Transport Layer Security
# Transport Layer Security
A protocol designed to provide encryption, authentication and data integrity. It is a standardisation over SSL.
- Encryption: obfuscate what is sent from one computer to another
- Authentication: verify the validity of provided identificatin
- Integrity: detect message tampering and forgery
# TLS Handshake
- TLS runs ontop of an existing TCP connection. Hence, establishing a TLS handshake requires going through the full round trip to set up a three-way handshake first.
- The client sends a number of specifications in plain text such as the version of TLS and list of supported ciphersuites
- The server picks the TLS protocol version, decides the ciphersuite, attaches its certificate and sends the response back
- Client generates a new symmetric key and encrypts it with the servers public key.

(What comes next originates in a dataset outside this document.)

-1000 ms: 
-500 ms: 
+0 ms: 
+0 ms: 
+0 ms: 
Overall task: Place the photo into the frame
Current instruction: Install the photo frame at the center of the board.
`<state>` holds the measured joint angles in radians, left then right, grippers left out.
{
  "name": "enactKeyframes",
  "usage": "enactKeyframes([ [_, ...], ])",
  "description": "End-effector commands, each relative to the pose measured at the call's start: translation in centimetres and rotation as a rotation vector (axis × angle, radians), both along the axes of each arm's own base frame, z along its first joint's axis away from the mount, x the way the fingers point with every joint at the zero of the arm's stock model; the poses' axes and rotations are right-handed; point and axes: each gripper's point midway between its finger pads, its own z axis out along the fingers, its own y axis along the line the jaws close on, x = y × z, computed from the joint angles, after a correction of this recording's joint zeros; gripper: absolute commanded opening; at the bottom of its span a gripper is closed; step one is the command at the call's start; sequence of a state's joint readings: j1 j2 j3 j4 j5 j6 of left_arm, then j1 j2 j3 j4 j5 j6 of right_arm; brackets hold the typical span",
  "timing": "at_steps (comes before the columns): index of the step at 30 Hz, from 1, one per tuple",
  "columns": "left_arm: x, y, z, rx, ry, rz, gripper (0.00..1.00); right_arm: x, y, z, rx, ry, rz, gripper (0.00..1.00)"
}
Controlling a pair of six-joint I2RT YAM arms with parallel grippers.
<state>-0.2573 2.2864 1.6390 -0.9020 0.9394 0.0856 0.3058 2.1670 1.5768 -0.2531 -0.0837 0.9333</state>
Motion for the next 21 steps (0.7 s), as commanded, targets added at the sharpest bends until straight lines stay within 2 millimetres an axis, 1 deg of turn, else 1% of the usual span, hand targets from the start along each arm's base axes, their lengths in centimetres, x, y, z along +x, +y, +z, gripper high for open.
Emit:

Up until now, the data has been exchanged in clear text with exception of the new symmetric key.
- Server decrypts the symmetric key, checks the message integrity by verifying the MAC and returns an encrypted Finished. The entire process can add a lot of extra latency!
# Session Resumption
One way to reduce the extra latency, is to add ways to share the same negotiated secret key data between connections.
# Session ID (session caching)
A session ID can be generated by the server and sent to the client as part of ServerHello. The server maintains its own cache of session IDs and the negotiated session parameters for each peer while the client stores the session ID and sends it in subsequent requests as an indication to the server. Modified handshake: The problem with session caching, is the requirement for servers to store and maintain IDs for thousands of unique connections every day. This causes memory issues, and challenges on cache eviction.
# Session Ticket (stateless resumption)
Session tickets removes the requirement for servers to keep client session state, by generating a session ticket record on the server and sending it to the client. This ticket includs all the session data encrypted with a secret key by the server. This ticket can then be stored on the client safely and must be presented by the client to reuse session state.
# Authentication: Chain Of Trust
Encryption is not so useful, if one is communicating in an encrypted tunnel with an attacker. There needs to be a way to verify the peer’s idenity.
- Alice trusts Bob, and they each have each others public key
- Charlies wants to communicate with Alice. He asks Bob to sign his public key with his own private key.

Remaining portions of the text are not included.